As said above, the DVAPP is the best empirically-framed philosophical account of picture perception in the light of vision neuroscience (Matthen 2005; Nanay 2010, 2011, 2015; see also Ferretti 2016a, c), since it investigates picture perception by using the neurophysiological knowledge about vision we get from the TVSM - which is, in turn, the best neuroscientific account we have on vision (Kandel et al. 2013).Footnote 3 Indeed, the DVAPP is currently the best explanation of what goes on in our visual system when we are perceiving pictures. (For a complete discussion of the implications of the DVAPP see Nanay (2011)). Following the TVSM in answering (Q1), Nanay defends the following claims: (1) since the perceptual representation of the depicted object is grounded on our recognitional apparatus, which in turn is grounded on the ventral subsystem, the depicted object is represented by ventral perception; (2) the depicted object is not represented by dorsal perception; (3) the picture surface is represented by dorsal perception; and (4) the surface of the picture is not necessarily represented by ventral perception. In other words, during picture perception it is necessary that our ventral vision attributes properties to the depicted object, whereas our dorsal vision attributes properties to the picture’s surface. When we see an object face-to-face, both the dorsal and the ventral visual subsystems attribute properties to the same object: the perceived object. When we see a depicted object in contrast, the dorsal and the ventral visual subsystems attribute properties to different objects: the ventral subsystem attributes properties to the depicted scene, whereas the dorsal subsystem attributes properties to the surface of the picture (pp. 466–477). Given this background, it is possible to develop the proposal of this paper.
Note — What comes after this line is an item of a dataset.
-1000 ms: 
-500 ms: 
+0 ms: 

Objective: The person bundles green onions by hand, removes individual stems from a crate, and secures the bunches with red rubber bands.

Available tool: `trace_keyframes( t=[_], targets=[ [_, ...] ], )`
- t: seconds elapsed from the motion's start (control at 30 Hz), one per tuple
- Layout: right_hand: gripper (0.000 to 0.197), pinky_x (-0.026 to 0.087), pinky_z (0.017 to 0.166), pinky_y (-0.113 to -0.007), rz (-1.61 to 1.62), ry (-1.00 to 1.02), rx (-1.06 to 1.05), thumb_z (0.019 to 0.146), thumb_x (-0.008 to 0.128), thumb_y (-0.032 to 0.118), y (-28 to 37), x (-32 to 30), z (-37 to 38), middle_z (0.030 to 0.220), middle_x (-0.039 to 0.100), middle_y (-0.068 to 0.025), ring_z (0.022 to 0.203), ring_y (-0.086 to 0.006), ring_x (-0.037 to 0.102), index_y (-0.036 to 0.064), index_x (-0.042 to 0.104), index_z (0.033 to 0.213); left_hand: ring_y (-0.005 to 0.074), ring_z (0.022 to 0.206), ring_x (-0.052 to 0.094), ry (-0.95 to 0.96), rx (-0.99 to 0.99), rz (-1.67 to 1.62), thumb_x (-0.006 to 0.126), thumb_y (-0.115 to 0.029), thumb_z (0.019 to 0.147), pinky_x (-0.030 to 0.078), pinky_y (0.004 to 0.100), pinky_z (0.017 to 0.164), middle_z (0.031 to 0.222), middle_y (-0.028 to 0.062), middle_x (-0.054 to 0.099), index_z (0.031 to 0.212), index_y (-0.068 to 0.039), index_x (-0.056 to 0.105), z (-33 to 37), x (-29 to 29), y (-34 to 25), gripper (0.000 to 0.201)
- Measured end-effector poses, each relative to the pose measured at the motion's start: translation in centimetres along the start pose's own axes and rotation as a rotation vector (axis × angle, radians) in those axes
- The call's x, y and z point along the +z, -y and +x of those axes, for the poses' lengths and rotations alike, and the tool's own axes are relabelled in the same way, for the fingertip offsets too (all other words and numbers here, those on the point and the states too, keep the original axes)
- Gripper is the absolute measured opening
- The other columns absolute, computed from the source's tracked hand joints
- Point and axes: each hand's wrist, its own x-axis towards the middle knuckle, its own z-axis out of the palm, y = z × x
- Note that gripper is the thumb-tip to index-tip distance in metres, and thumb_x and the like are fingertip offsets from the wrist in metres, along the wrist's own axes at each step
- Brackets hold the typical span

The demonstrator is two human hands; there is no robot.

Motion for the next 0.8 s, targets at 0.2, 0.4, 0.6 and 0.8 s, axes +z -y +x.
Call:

3 Visual States and Emotional States During the Perception of Depicted Objects

This paper wants to provide an account defending the idea that the perceptual state we are in when we see an object in a picture is connected to an emotional state. Moreover, it will be suggested that the connection is explainable within the framework of the DVAPP. In order to explain the ECPP, the claim this paper makes is that depicted objects foster in us an emotional response. Therefore, the paper will only focus on claims (1) and (2), formulated by the DVAPP (§2).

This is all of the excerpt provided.